__Exercise prompt__. Please give back word for word the lines below, from the first one through the one with "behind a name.".

__Data excerpt__.
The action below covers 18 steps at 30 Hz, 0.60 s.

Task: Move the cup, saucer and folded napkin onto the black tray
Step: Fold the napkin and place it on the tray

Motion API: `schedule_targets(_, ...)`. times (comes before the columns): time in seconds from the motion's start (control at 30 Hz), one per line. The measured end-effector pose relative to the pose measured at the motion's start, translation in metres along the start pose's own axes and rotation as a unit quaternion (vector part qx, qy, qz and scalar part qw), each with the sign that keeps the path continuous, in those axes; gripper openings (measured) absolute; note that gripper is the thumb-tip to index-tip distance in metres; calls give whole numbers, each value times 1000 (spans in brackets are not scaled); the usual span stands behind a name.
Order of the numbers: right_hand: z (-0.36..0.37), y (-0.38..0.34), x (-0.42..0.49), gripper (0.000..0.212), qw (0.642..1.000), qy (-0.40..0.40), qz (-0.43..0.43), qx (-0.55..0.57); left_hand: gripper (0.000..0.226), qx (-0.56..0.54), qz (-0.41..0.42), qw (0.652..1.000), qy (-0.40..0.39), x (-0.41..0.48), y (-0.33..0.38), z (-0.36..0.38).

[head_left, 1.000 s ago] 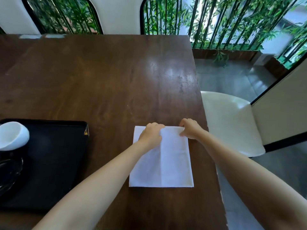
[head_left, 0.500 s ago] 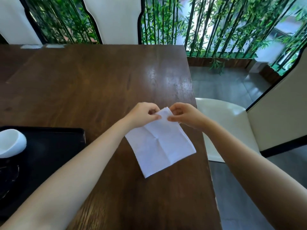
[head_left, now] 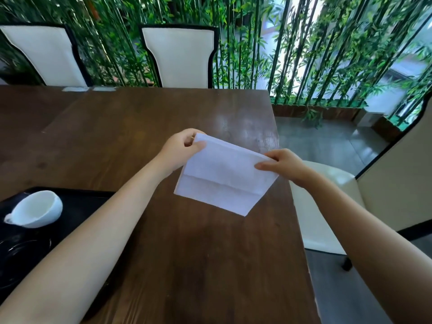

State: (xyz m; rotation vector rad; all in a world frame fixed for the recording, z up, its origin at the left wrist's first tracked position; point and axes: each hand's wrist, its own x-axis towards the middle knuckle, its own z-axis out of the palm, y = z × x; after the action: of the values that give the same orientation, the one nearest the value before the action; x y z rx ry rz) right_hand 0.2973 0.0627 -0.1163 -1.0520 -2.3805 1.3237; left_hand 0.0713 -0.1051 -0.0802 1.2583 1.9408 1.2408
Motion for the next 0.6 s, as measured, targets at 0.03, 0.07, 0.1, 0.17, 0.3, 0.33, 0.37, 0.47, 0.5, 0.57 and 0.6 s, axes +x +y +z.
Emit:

__Answer section__.
The action below covers 18 steps at 30 Hz, 0.60 s.

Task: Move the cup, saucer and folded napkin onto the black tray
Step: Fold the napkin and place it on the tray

Motion API: `schedule_targets(_, ...)`. times (comes before the columns): time in seconds from the motion's start (control at 30 Hz), one per line. The measured end-effector pose relative to the pose measured at the motion's start, translation in metres along the start pose's own axes and rotation as a unit quaternion (vector part qx, qy, qz and scalar part qw), each with the sign that keeps the path continuous, in those axes; gripper openings (measured) absolute; note that gripper is the thumb-tip to index-tip distance in metres; calls give whole numbers, each value times 1000 (spans in brackets are not scaled); the usual span stands behind a name.

The answer given is complete.